Clearly Amazon is betting that there’s a big market for people who want tablets mostly for media and browsing—and don’t want to pay $500.  But even if the Fire doesn’t give iPad a hotfoot, it will probably have a big impact on Amazon’s other competitors.  Barnes and Noble, which had been feeling good about how recent versions of the Nook were arguably slicker than the now-outdated Kindles, is now outflanked by a more versatile color device and a very affordable e-reader.

Possibly the biggest loser today is not Apple, but Netflix.    Just as its customers are outraged at higher pricing of Netflix streaming (and furious that the DVD business has been offloaded to a new subsidiary), here’s Amazon offering a nifty device with an even better price: $79 a year.  And there are millions people who pay for Amazon prime who don’t even know they’re getting free video streaming.    If Amazon builds up the inventory—and it certainly has the bucks and the clout to do this—it will be the logical place for disaffected Netlflixsters to land after a storming out of Reed Hastings house in a huff.

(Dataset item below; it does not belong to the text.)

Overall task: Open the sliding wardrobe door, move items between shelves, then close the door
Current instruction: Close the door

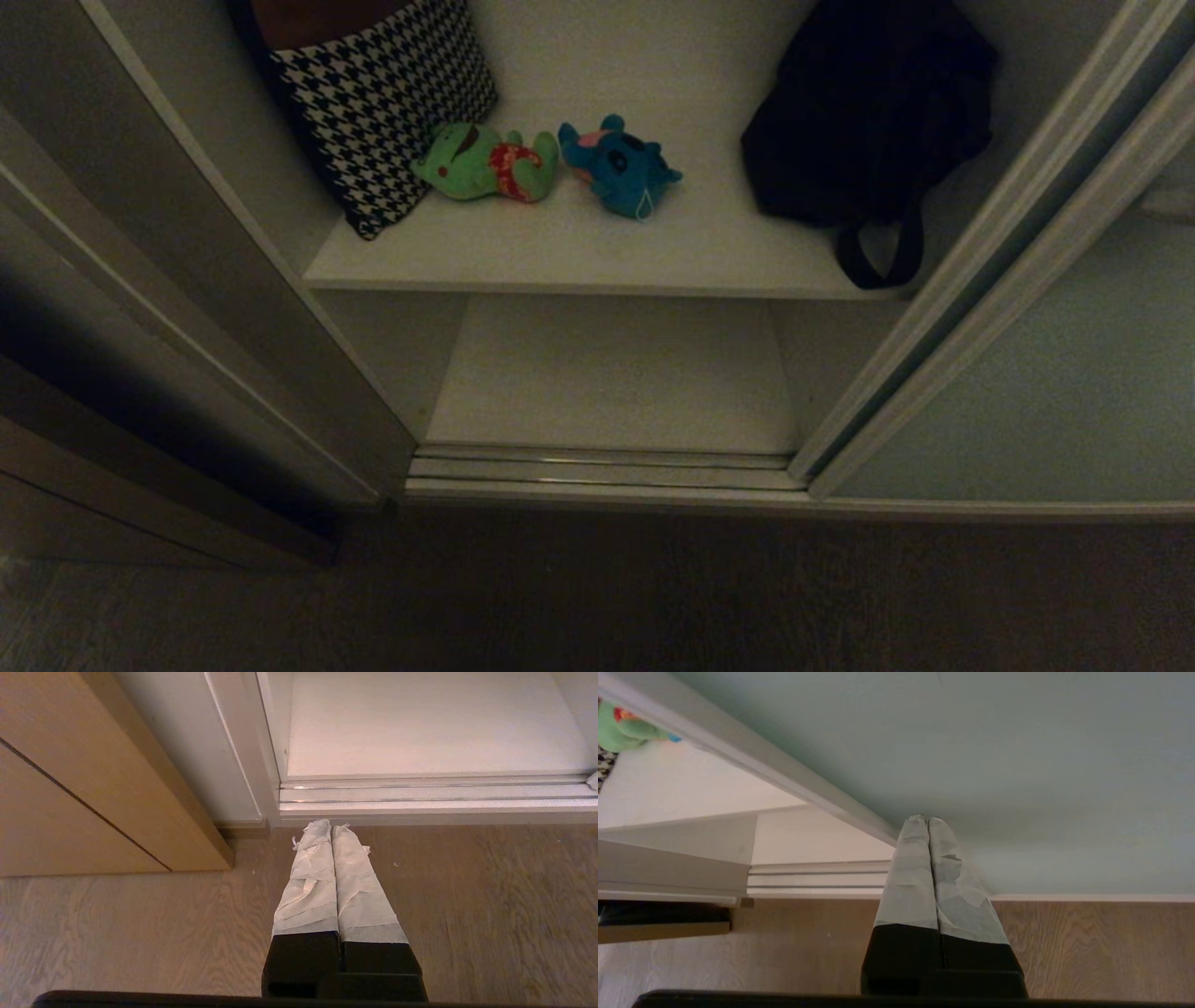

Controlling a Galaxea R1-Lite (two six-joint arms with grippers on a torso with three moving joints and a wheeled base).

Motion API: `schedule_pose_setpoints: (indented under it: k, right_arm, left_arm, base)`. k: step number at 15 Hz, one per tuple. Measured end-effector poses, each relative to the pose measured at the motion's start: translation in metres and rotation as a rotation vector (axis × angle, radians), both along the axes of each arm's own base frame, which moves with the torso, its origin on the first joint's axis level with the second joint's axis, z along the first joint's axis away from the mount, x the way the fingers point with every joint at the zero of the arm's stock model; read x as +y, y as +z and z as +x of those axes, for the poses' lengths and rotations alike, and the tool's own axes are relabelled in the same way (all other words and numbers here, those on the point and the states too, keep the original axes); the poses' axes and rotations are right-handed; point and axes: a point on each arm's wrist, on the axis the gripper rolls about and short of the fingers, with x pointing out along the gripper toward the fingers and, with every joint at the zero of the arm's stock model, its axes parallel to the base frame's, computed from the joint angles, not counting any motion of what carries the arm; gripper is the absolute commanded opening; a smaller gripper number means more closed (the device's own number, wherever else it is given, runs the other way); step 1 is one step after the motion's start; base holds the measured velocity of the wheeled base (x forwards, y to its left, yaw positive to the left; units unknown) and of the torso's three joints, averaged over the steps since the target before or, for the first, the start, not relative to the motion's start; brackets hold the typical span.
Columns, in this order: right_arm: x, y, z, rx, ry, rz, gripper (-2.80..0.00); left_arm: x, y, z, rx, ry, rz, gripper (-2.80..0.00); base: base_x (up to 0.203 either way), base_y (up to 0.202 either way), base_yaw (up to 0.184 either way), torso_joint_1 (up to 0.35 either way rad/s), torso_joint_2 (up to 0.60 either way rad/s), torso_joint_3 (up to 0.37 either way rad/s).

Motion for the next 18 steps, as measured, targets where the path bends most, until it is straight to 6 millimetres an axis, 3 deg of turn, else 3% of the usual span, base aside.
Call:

Still the introduction of Fire –which will ship November 15–introduces a contradiction.  For years, Bezos has been touting the virtues of e-ink for reading.  Now he is introducing the first in what will probably be many back-lit, heavier Amazon devices .  Which gadget will people choose?

Bezos has an answer.  “They’re going to buy both,” he says.

But if that happens, who will stop playing Angry Birds long enough to read a book on the Kindle?